--- /dev/null
+//===- NaryReassociate.cpp - Reassociate n-ary expressions ----------------===//
+//
+// The LLVM Compiler Infrastructure
+//
+// This file is distributed under the University of Illinois Open Source
+// License. See LICENSE.TXT for details.
+//
+//===----------------------------------------------------------------------===//
+//
+// This pass reassociates n-ary add expressions and eliminates the redundancy
+// exposed by the reassociation.
+//
+// A motivating example:
+//
+// void foo(int a, int b) {
+// bar(a + b);
+// bar((a + 2) + b);
+// }
+//
+// An ideal compiler should reassociate (a + 2) + b to (a + b) + 2 and simplify
+// the above code to
+//
+// int t = a + b;
+// bar(t);
+// bar(t + 2);
+//
+// However, the Reassociate pass is unable to do that because it processes each
+// instruction individually and believes (a + 2) + b is the best form according
+// to its rank system.
+//
+// To address this limitation, NaryReassociate reassociates an expression in a
+// form that reuses existing instructions. As a result, NaryReassociate can
+// reassociate (a + 2) + b in the example to (a + b) + 2 because it detects that
+// (a + b) is computed before.
+//
+// NaryReassociate works as follows. For every instruction in the form of (a +
+// b) + c, it checks whether a + c or b + c is already computed by a dominating
+// instruction. If so, it then reassociates (a + b) + c into (a + c) + b or (b +
+// c) + a respectively. To efficiently look up whether an expression is
+// computed before, we store each instruction seen and its SCEV into an
+// SCEV-to-instruction map.
+//
+// Although the algorithm pattern-matches only ternary additions, it
+// automatically handles many >3-ary expressions by walking through the function
+// in the depth-first order. For example, given
+//
+// (a + c) + d
+// ((a + b) + c) + d
+//
+// NaryReassociate first rewrites (a + b) + c to (a + c) + b, and then rewrites
+// ((a + c) + b) + d into ((a + c) + d) + b.
+//
+// Limitations and TODO items:
+//
+// 1) We only considers n-ary adds for now. This should be extended and
+// generalized.
+//
+// 2) Besides arithmetic operations, similar reassociation can be applied to
+// GEPs. For example, if
+// X = &arr[a]
+// dominates
+// Y = &arr[a + b]
+// we may rewrite Y into X + b.
+//
+//===----------------------------------------------------------------------===//
+
+#include "llvm/Analysis/ScalarEvolution.h"

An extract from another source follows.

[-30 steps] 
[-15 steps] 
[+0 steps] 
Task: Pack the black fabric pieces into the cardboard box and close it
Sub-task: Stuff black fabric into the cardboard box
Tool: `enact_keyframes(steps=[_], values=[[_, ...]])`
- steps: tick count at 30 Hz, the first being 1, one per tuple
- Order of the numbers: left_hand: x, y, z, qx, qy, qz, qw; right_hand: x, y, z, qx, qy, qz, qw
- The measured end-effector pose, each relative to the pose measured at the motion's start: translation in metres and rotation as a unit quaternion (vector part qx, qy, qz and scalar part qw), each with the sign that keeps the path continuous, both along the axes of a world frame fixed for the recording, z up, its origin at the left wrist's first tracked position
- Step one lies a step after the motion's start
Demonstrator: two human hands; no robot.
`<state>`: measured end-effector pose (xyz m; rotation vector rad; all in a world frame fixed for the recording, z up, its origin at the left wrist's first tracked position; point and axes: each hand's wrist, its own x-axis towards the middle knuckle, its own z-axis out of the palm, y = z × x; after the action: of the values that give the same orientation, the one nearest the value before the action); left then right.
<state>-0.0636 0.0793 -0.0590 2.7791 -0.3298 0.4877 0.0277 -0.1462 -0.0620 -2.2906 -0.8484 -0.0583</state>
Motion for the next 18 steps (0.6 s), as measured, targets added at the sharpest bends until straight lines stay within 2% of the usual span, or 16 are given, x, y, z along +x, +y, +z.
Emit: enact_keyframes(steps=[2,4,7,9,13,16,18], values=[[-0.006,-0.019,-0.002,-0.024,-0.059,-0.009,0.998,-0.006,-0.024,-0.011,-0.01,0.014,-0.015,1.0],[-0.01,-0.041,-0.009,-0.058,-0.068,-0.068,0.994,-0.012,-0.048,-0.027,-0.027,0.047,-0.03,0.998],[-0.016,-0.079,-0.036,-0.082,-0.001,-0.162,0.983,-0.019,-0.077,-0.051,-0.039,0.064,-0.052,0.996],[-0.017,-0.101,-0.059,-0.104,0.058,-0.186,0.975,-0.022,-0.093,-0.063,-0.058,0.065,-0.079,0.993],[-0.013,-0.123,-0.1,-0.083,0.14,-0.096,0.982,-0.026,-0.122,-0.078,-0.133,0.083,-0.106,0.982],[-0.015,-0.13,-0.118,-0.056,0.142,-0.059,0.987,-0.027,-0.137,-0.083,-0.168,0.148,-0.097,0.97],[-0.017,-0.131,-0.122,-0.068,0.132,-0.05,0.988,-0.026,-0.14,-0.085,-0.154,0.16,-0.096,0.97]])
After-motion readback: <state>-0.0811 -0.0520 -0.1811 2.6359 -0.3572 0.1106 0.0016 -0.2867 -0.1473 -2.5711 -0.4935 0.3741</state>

+#include "llvm/IR/Dominators.h"
+#include "llvm/IR/Module.h"
+#include "llvm/IR/PatternMatch.h"
+#include "llvm/Transforms/Scalar.h"
+using namespace llvm;
+using namespace PatternMatch;
+
+#define DEBUG_TYPE "nary-reassociate"
+
+namespace {
+class NaryReassociate : public FunctionPass {
+public:
+ static char ID;
+
+ NaryReassociate(): FunctionPass(ID) {
+ initializeNaryReassociatePass(*PassRegistry::getPassRegistry());
+ }
+
+ bool runOnFunction(Function &F) override;
+
+ void getAnalysisUsage(AnalysisUsage &AU) const override {
+ AU.addPreserved<DominatorTreeWrapperPass>();
+ AU.addRequired<DominatorTreeWrapperPass>();
+ // TODO: can we preserve ScalarEvolution?
+ AU.addRequired<ScalarEvolution>();
+ AU.setPreservesCFG();
+ }
+
+private:
+ // Reasssociates I to a better form.
+ Instruction *tryReassociateAdd(Instruction *I);
+ // A helper function for tryReassociateAdd. LHS and RHS are explicitly passed.
+ Instruction *tryReassociateAdd(Value *LHS, Value *RHS, Instruction *I);
+ // Rewrites I to LHS + RHS if LHS is computed already.
+ Instruction *tryReassociatedAdd(const SCEV *LHS, Value *RHS, Instruction *I);
+
+ DominatorTree *DT;
+ ScalarEvolution *SE;
+ // A lookup table quickly telling which instructions compute the given SCEV.
+ // Note that there can be multiple instructions at different locations
+ // computing to the same SCEV. For example,
+ // if (p1)
+ // foo(a + b);
+ // if (p2)
+ // bar(a + b);
+ DenseMap<const SCEV *, SmallVector<Instruction *, 2>> SeenExprs;
+};
+} // anonymous namespace
+
+char NaryReassociate::ID = 0;
+INITIALIZE_PASS_BEGIN(NaryReassociate, "nary-reassociate", "Nary reassociation",
+ false, false)
+INITIALIZE_PASS_DEPENDENCY(DominatorTreeWrapperPass)
+INITIALIZE_PASS_DEPENDENCY(ScalarEvolution)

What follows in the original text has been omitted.